É na cenarização dos espaços contemporâneos, do críptico palácio das artes (2010) ao fabuloso aeroporto francisco sá carneiro (2006), anunciando-se já no perturbador plano b (2006) e na arquitectura vacilante do interior da cooperativa dos pedreiros #1 (2007), que a fotógrafa define a sua percepção de espaço reconstruído pelo olhar. A via catarina (2007), o silo-auto, do mesmo ano, ou a espantosa desconstrução que é a casa da música #1 (2006), são grandes cenários abertos que repautam a impressão sensitiva do modo como concebemos o espaço, que nem é público nem privado, porque nada o é no tempo da invasão dos média e apenas permanece um vazio estetizante que deixa o olhar perder-se no visível à procura do que se esconde ou se espraia. Porque vivemos no tempo fantasmático dos média, onde o tempo e o espaço são abertos e a percepção é uma ilusão, os cenários de Inês d’Orey só comportam a intuição de quem os frequenta; todos os ruídos são eliminados, o espaço é, não o sendo, verdadeiramente nosso, evitando o segredo do descontínuo e do labirinto que agora se constrói em linhas rectas do sistema binário: as instituições públicas surgem como não lugares de uso programado e temporário; o utente, que é um visitante de passagem mas autónomo, informado pelas instruções de uso impessoais, define nesse presente intemporado, o seu deambular e apropriação num espaço que intui a partir de emoções vagas mas imediatas.

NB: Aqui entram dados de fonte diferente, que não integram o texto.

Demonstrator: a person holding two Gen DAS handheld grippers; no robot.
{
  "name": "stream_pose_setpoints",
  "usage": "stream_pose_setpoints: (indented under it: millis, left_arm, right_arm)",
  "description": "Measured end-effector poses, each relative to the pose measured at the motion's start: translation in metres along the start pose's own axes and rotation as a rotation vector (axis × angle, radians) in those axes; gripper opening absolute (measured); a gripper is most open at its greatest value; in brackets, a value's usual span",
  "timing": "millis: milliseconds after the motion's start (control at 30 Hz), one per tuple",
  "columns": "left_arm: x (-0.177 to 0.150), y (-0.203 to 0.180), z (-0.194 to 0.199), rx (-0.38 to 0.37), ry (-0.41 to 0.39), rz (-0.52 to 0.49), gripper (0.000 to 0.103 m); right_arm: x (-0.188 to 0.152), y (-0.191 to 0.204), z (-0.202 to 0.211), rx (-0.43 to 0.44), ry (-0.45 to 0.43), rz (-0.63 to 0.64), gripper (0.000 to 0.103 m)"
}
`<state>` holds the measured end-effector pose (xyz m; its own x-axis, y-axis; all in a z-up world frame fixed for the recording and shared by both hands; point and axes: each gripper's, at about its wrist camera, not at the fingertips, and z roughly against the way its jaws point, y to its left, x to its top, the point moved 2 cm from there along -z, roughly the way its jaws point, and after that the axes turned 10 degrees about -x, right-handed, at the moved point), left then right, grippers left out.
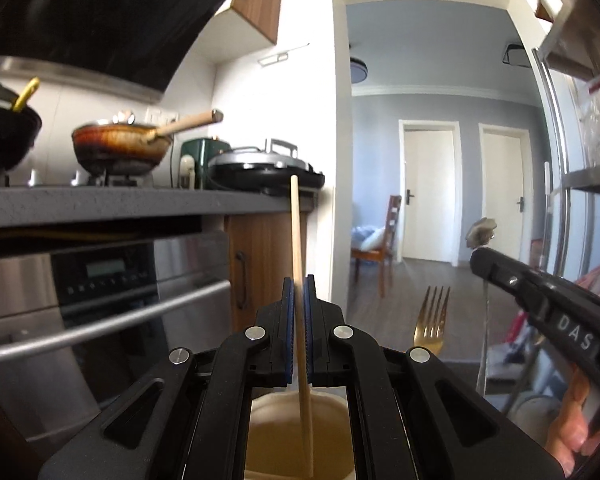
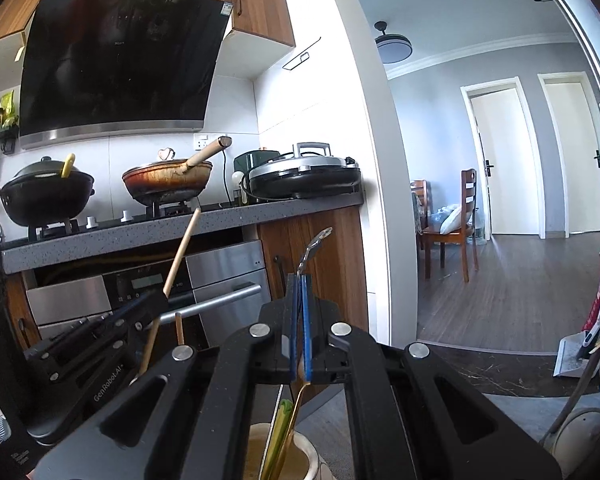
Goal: Organize utensils
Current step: 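Drop the chopstick into the taller pot while the right tool drops the spoon into the shorter pot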
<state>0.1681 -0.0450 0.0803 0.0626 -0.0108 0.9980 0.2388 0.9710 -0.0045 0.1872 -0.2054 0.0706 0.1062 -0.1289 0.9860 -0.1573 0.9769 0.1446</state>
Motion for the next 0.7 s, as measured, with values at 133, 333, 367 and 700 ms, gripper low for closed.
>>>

A vida interior, que se fabrica, fabricando-nos, esconde-se do quotidiano da globalização, fecha-se na neurose colectiva do multiculturalismo que tornou igual o diferente. A homologia não exige uma leitura aprofundada, apenas uma aparência: a Fotografia tem-nos habituado, no contemporâneo, à identidade diluída do retrato, à grandeza das repetições arquitectónicas, à semelhança dos equipamentos rectilíneos, ao vazio da diferença que precisa da estranheza para nos captar a atenção.
O que a fotografia de Inês d’Orey transmuta, e essa é a grande condição da imagem fotográfica, fazer-se outra coisa, é precisamente a invenção de um espaço contemporâneo que, mantendo-se aberto como traços no vazio, apenas deixa em suspenso a entrada para o mundo interior: um fragmento material impositivo, mas um espaço transitivo para o imaterial. Aí, o subjectivo do observador comum preenche esse lugar incomodamente infinito pela percepção que tem de rede social, de contínua ligação com a vida, de afirmação de presença na ausência.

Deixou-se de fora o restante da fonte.